▶ _PROBLEM DETAILS_:
Output the data word for word, dropping every image.

──────────

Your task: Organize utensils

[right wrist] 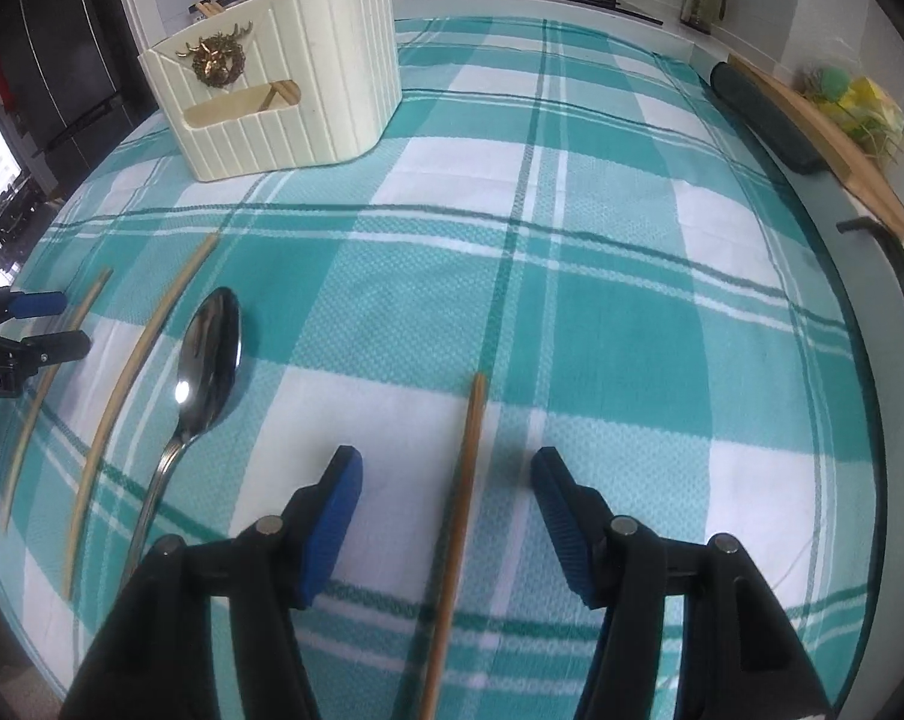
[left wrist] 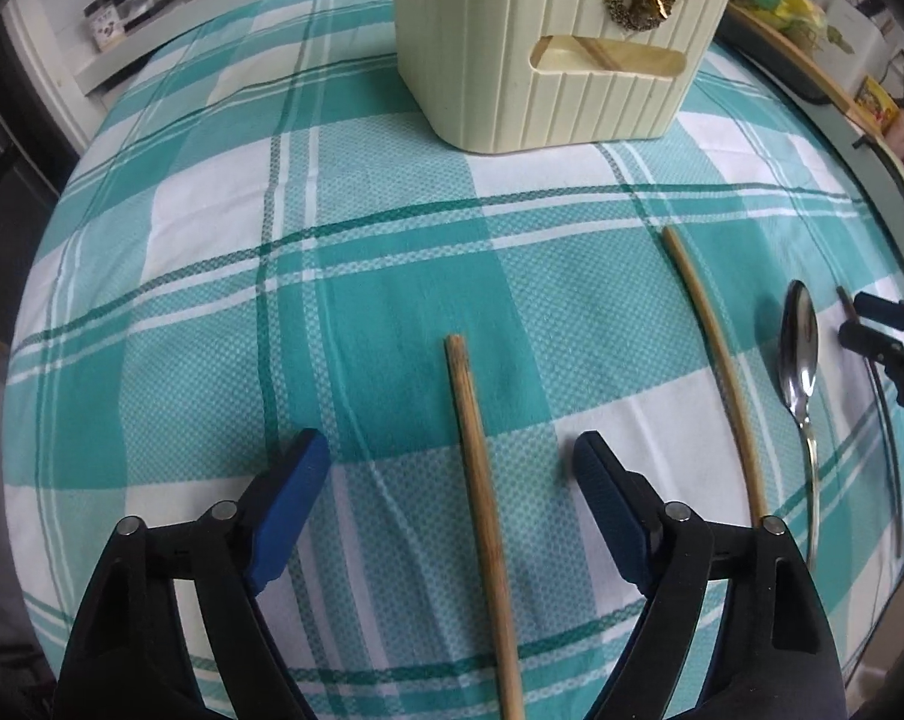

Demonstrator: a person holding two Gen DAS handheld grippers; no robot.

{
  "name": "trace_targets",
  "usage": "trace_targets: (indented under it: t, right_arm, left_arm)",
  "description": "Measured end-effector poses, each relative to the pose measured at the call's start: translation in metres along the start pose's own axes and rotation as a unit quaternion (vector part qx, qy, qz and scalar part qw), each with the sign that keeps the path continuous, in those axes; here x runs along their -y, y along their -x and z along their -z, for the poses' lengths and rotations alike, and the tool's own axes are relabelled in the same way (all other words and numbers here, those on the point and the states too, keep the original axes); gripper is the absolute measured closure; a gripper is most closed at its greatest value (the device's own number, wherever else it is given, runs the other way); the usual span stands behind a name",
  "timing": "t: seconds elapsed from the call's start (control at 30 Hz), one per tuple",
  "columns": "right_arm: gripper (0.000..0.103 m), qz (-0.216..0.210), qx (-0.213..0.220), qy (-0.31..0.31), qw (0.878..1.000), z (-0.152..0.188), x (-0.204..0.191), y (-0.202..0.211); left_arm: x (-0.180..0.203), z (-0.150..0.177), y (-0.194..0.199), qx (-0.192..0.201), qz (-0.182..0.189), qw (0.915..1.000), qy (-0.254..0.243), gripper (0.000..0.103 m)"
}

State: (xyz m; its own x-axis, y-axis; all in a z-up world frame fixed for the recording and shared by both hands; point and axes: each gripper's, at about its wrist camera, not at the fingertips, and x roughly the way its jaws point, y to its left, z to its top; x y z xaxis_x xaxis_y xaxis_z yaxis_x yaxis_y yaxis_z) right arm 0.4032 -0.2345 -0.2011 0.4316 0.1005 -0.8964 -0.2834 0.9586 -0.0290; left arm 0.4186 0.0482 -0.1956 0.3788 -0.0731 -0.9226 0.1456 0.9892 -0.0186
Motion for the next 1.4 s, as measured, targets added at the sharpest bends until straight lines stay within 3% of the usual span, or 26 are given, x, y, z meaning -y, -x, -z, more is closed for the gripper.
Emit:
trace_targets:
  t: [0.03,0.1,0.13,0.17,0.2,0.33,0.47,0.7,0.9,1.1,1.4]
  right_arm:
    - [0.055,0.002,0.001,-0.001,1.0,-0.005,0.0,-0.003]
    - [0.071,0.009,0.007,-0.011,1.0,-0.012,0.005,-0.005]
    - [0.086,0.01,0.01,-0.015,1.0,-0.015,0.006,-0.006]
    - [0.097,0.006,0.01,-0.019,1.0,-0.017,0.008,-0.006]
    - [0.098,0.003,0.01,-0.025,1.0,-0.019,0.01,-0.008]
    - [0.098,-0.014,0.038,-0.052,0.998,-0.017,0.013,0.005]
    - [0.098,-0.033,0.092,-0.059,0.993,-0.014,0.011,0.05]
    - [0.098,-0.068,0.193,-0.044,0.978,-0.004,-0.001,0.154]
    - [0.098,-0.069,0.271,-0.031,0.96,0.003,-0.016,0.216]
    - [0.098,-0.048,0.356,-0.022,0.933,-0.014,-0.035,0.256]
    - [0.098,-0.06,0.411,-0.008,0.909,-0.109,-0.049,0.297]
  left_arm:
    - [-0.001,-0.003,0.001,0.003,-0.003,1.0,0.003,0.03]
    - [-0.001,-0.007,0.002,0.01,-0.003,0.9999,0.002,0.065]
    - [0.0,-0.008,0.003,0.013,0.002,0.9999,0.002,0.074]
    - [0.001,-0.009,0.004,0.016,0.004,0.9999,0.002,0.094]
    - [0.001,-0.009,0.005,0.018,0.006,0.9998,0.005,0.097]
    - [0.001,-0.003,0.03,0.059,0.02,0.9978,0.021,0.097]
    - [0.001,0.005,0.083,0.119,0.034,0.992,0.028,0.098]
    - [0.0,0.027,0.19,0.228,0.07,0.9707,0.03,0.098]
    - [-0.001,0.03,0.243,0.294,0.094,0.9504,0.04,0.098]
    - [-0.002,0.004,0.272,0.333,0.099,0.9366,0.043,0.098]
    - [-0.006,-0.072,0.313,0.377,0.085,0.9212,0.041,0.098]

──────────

▶ _ANSWER TO THE EXERCISE_:
Your task: Organize utensils

[right wrist] 
[left wrist] 

Demonstrator: a person holding two Gen DAS handheld grippers; no robot.

{
  "name": "trace_targets",
  "usage": "trace_targets: (indented under it: t, right_arm, left_arm)",
  "description": "Measured end-effector poses, each relative to the pose measured at the call's start: translation in metres along the start pose's own axes and rotation as a unit quaternion (vector part qx, qy, qz and scalar part qw), each with the sign that keeps the path continuous, in those axes; here x runs along their -y, y along their -x and z along their -z, for the poses' lengths and rotations alike, and the tool's own axes are relabelled in the same way (all other words and numbers here, those on the point and the states too, keep the original axes); gripper is the absolute measured closure; a gripper is most closed at its greatest value (the device's own number, wherever else it is given, runs the other way); the usual span stands behind a name",
  "timing": "t: seconds elapsed from the call's start (control at 30 Hz), one per tuple",
  "columns": "right_arm: gripper (0.000..0.103 m), qz (-0.216..0.210), qx (-0.213..0.220), qy (-0.31..0.31), qw (0.878..1.000), z (-0.152..0.188), x (-0.204..0.191), y (-0.202..0.211); left_arm: x (-0.180..0.203), z (-0.150..0.177), y (-0.194..0.199), qx (-0.192..0.201), qz (-0.182..0.189), qw (0.915..1.000), qy (-0.254..0.243), gripper (0.000..0.103 m)"
}

State: (xyz m; its own x-axis, y-axis; all in a z-up world frame fixed for the recording and shared by both hands; point and axes: each gripper's, at about its wrist camera, not at the fingertips, and x roughly the way its jaws point, y to its left, z to its top; x y z xaxis_x xaxis_y xaxis_z yaxis_x yaxis_y yaxis_z) right arm 0.4032 -0.2345 -0.2011 0.4316 0.1005 -0.8964 -0.2834 0.9586 -0.0290; left arm 0.4186 0.0482 -0.1956 0.3788 -0.0731 -0.9226 0.1456 0.9892 -0.0186
Motion for the next 1.4 s, as measured, targets added at the sharpest bends until straight lines stay within 3% of the usual span, or 26 are given, x, y, z meaning -y, -x, -z, more is closed for the gripper.
Emit:
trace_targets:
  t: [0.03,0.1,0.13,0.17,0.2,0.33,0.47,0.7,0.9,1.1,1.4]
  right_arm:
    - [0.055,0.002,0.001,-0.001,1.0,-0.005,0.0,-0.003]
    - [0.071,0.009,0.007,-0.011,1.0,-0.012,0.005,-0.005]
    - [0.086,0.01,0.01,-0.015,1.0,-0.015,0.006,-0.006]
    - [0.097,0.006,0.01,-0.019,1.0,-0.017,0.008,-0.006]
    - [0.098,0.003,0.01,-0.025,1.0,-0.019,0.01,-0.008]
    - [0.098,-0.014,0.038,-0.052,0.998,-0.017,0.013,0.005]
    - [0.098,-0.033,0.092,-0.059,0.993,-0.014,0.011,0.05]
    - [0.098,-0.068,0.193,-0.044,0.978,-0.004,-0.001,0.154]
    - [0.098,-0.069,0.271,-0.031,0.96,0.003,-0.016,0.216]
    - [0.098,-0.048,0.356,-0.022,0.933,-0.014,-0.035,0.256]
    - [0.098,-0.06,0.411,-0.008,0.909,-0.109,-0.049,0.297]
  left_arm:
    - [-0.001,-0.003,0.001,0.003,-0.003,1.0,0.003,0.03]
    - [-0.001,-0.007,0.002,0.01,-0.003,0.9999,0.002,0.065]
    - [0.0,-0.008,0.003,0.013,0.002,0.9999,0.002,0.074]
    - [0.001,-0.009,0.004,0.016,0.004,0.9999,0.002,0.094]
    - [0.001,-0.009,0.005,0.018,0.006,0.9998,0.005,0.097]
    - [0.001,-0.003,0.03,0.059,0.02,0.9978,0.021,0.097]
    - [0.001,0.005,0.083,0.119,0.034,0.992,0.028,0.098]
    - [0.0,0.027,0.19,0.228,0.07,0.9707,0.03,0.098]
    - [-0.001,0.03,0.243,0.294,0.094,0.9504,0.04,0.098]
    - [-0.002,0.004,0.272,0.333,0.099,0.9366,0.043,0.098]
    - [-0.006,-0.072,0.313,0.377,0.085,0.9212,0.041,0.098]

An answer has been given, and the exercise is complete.